My argument is that a reinvention of the pension scheme is long overdue, but let us not throw the baby out with the bath water. Advisers need to help their clients to manage an increasingly complex mix of assets and income streams, which those of retirement age will be drawing on. I believe advisers have a pivotal role to play in helping their clients to manage changing income requirements through much more prolonged retirements. Income may come from a mixture of an annuity, income drawdown, perhaps property lets, Isa savings and the state pension. Inheritance windfalls are much more likely to arrive in the midst of retirement for Baby Boomers and Generation X pensioners after them, complicating financial planning in retirement still further.

I believe all this change presents retirement savings advisers with a massive opportunity to re-engage their customers on the subject.

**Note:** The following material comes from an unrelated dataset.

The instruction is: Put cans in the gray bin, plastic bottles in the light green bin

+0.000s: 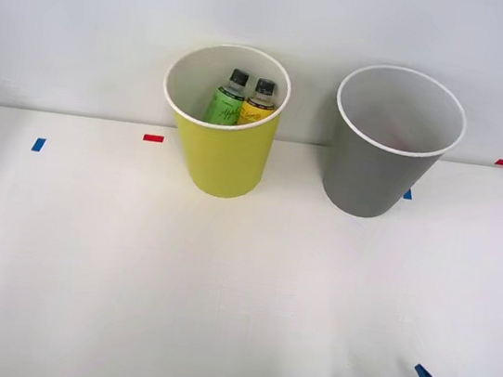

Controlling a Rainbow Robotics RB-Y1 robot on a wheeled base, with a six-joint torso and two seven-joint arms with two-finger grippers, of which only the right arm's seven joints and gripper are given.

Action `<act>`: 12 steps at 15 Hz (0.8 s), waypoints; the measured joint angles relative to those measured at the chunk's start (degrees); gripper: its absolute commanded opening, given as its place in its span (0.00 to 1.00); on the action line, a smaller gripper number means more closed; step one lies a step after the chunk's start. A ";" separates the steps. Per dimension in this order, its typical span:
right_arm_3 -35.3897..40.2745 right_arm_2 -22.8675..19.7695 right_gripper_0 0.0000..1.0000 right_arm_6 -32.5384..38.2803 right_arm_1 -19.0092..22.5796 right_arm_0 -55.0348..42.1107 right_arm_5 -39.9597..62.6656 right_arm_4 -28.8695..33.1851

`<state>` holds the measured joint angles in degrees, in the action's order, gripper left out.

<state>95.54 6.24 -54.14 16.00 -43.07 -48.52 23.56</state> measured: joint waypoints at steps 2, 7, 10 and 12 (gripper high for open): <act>0.00 0.00 1.00 0.00 0.00 0.00 0.00 0.00; 0.00 0.00 1.00 0.00 0.00 0.00 0.00 0.00; 0.00 0.00 1.00 0.00 0.00 0.00 0.00 0.00; 0.00 0.00 1.00 0.00 0.00 0.00 0.00 0.00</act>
<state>95.54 6.24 -54.14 16.00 -43.07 -48.52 23.55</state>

The Pensions Policy Institute written evidence to House of Commons work & pensions committee (dated 21 April 2012) determined that there are a range of factors that will need to be considered in order to ensure good outcomes from defined dontribution pensions for members. These can be summarised as::

1.When your start your pension: The sooner the better to maximise the time available for the fund to grow, and it is also valuable to minimise non-contribution periods as much as possible.

2.Contribution rates: The more that is added to savings in a pension the greater the likely final fund value will be.

3.The age you plan to retire: The longer the fund has to grow, the larger the fund value will be at retirement.